Dalam gemerlap sejarahnya, Bukittinggi, di Sumatera Barat memelihara rahasia menarik untuk diungkap. Di tengah hamparan hijau perbukitan, tersembunyi sebuah tempat yang tak terlupakan yaitu Benteng Fort de Kock.Benteng Fort de Kock dikenal sebagai warisan perang dari masa penjajahan Belanda di Indonesia, benteng ini menjadi saksi bisu dari peristiwa-peristiwa penting dalam sejarah. Benteng Fort de Kock menghadirkan kisah kelam tentang pertarungan sengit antara pasukan Padri dan Hindia-Belanda.
Sejarah Benteng Fort de kock
Dikutip dari buku Panduan Wisata Budaya dan Alam Indonesia: Sumatra Barat karya Aprina, Benteng Fort de Kock dibangun sekitar tahun 1826 di Bukittinggi oleh Kapten Bouer di bawah pemerintahan Hendrik Merkus de Kock. Saat itu, Kapten Bouer memimpin pasukan tentara Belanda di wilayah Sumatera Barat. Benteng ini berdiri kokoh di puncak Bukit Jirek, menjadi saksi perlawanan sengit pasukan Padri di bawah pimpinan Imam Bonjol melawan penjajah Hindia Belanda.Pada masa kekuasaan Belanda, Bukittinggi diposisikan sebagai pusat administrasi yang penting, diberi nama “Gemetenlijk Resort” pada tahun 1828. Sejak tahun 1825, pemerintah kolonial Belanda telah mendirikan benteng di kota ini sebagai benteng pertahanan, yang sekarang masih bisa kamu temukan sebagai Fort de Kock. Selain berfungsi sebagai pusat administrasi dan benteng pertahanan, Bukittinggi juga dijadikan sebagai tempat peristirahatan bagi para perwira Belanda yang bertugas di wilayah jajahannya.Wilayah tempat benteng dulu berdiri dibatasi oleh sebuah parit melingkar dengan kedalaman sekitar 1 meter dan lebar sekitar 3 meter. Salah satu peninggalan yang masih terkait dengan benteng adalah delapan meriam besi yang terpasang di sekitar bekas benteng, dengan panjang berkisar antara 116 hingga 280 sentimeter. Salah satu dari meriam-meriam tersebut memiliki inskripsi yang menunjukkan tahun 1813.

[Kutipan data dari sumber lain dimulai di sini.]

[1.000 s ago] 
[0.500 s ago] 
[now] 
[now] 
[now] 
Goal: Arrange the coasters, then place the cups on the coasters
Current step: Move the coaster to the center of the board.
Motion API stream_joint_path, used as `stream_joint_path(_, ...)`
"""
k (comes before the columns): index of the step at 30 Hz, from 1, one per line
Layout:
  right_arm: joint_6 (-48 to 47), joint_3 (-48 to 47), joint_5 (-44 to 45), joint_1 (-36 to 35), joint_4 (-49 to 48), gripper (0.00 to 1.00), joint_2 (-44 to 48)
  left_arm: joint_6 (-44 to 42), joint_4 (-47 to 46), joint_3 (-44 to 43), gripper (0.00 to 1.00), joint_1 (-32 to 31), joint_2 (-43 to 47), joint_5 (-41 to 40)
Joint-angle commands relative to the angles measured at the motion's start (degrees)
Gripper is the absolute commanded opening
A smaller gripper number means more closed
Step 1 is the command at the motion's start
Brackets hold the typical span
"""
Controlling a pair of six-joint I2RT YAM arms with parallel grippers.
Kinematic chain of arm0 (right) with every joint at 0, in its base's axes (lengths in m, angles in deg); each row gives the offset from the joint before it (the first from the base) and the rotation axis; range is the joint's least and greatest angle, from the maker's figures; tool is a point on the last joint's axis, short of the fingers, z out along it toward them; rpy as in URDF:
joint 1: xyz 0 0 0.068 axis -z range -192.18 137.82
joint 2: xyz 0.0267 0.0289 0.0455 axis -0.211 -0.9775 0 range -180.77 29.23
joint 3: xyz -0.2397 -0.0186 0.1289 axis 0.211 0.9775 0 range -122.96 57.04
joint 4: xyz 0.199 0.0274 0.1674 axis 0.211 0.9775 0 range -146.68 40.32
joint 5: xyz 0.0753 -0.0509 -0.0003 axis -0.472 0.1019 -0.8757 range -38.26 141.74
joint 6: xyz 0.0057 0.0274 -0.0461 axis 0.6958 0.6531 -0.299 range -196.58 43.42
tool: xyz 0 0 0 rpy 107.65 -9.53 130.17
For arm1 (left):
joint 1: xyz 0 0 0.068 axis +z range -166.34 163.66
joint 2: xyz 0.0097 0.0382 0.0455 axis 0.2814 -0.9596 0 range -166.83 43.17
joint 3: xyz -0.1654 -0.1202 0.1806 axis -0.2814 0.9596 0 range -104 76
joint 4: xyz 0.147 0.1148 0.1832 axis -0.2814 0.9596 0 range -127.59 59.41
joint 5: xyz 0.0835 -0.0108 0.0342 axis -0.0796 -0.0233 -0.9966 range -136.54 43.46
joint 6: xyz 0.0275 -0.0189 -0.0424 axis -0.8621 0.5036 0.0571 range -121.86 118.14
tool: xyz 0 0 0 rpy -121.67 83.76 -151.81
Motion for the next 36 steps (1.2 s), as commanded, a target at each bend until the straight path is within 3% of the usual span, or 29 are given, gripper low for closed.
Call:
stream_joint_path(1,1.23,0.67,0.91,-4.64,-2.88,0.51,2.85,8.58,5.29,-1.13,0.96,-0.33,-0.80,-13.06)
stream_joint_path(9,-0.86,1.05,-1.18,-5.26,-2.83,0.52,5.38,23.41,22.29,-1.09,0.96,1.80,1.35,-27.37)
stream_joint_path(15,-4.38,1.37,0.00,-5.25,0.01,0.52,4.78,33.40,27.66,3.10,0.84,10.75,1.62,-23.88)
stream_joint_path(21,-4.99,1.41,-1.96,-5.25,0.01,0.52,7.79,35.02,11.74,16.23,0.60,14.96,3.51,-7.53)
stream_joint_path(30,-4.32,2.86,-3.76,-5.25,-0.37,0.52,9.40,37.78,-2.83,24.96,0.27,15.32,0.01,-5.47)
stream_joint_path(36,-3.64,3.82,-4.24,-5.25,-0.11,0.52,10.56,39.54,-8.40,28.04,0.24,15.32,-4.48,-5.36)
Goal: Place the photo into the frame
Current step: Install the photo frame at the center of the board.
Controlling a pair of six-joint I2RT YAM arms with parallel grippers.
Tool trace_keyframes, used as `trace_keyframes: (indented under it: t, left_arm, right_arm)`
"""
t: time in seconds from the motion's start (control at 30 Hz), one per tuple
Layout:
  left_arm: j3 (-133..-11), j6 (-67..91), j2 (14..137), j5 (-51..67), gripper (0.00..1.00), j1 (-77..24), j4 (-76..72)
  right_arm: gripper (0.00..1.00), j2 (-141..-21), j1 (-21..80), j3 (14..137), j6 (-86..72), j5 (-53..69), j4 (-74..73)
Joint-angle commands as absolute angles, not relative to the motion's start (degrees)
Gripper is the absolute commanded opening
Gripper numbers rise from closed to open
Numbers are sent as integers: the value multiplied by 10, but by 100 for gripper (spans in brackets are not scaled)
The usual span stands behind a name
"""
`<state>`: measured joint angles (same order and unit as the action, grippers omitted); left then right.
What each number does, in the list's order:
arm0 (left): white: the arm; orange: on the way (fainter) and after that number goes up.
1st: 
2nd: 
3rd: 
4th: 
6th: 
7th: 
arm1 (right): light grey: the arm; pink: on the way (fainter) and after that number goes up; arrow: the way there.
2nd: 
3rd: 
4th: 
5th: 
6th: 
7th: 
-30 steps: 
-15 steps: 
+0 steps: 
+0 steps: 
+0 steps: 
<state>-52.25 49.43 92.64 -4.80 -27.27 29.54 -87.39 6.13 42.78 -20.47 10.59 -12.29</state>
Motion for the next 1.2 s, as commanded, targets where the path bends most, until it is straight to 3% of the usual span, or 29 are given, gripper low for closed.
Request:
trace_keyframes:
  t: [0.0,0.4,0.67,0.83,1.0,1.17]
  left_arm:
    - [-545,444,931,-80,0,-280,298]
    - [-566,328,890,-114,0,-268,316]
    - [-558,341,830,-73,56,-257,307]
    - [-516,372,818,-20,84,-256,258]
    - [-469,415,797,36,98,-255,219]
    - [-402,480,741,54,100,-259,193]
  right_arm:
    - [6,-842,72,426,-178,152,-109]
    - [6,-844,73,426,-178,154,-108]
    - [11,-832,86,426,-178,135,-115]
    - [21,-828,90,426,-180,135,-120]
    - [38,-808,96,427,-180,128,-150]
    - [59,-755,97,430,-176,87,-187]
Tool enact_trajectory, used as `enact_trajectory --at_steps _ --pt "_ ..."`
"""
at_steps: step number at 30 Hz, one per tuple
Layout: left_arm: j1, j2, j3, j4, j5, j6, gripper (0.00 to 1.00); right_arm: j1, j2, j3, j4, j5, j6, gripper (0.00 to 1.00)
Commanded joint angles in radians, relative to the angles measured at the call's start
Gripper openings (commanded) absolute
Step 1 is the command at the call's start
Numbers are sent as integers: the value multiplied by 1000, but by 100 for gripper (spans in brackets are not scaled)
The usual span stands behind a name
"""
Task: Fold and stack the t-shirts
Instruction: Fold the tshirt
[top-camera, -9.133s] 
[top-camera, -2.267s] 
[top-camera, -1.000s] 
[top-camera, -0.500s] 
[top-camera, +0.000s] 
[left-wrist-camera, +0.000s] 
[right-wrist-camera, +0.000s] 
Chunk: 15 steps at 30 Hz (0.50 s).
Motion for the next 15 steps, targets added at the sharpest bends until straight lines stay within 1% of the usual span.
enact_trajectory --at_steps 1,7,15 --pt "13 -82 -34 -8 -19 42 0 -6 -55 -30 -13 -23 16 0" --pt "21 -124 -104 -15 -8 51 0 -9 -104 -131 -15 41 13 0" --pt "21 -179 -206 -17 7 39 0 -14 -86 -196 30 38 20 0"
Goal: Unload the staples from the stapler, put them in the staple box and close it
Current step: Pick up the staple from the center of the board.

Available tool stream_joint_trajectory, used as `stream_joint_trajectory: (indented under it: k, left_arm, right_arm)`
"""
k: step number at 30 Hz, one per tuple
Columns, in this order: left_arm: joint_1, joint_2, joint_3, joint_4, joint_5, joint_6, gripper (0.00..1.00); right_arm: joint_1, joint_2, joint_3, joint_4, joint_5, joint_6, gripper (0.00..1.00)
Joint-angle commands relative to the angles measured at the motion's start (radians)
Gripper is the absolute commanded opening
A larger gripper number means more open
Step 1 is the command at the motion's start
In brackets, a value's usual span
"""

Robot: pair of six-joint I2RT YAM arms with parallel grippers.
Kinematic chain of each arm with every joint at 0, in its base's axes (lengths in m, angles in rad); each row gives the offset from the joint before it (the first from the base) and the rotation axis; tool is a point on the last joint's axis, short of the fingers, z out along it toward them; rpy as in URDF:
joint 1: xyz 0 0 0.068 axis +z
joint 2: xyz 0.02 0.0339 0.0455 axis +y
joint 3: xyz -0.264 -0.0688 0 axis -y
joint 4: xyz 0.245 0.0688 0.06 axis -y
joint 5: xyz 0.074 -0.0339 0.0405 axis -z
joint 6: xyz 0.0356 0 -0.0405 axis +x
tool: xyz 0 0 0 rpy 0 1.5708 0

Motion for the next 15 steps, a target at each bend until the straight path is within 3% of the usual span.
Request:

Pemerintah Kota Bukittinggi telah menerapkan Peraturan Walikota Bukittinggi Nomor 2 Tahun 2012 mengenai Pengelolaan Cagar Budaya dan Peninggalan Sejarah Kota Bukittinggi. Dalam peraturan ini, pemerintah memiliki kewenangan dan tanggung jawab dalam mengelola cagar budaya dan peninggalan sejarah, termasuk menetapkan kebijakan untuk pengelolaan kawasan dan bangunan bersejarah dengan memperhatikan kepentingan umum. Menurut Rencana Tata Ruang Kota Bukittinggi, Benteng Fort De Kock dijadikan sebagai Ruang Terbuka Hijau (RTH) Kota Bukittinggi.
Meskipun zaman terus berubah, kehadiran Benteng Fort de Kock akan selalu mengingatkan kita akan nilai-nilai sejarah yang harus dijaga dan dilestarikan untuk generasi mendatang. Sebagai bagian dari warisan budaya, benteng ini mengajarkan kita untuk menghormati masa lalu sambil melangkah maju ke masa depan dengan rasa hormat dan kearifan.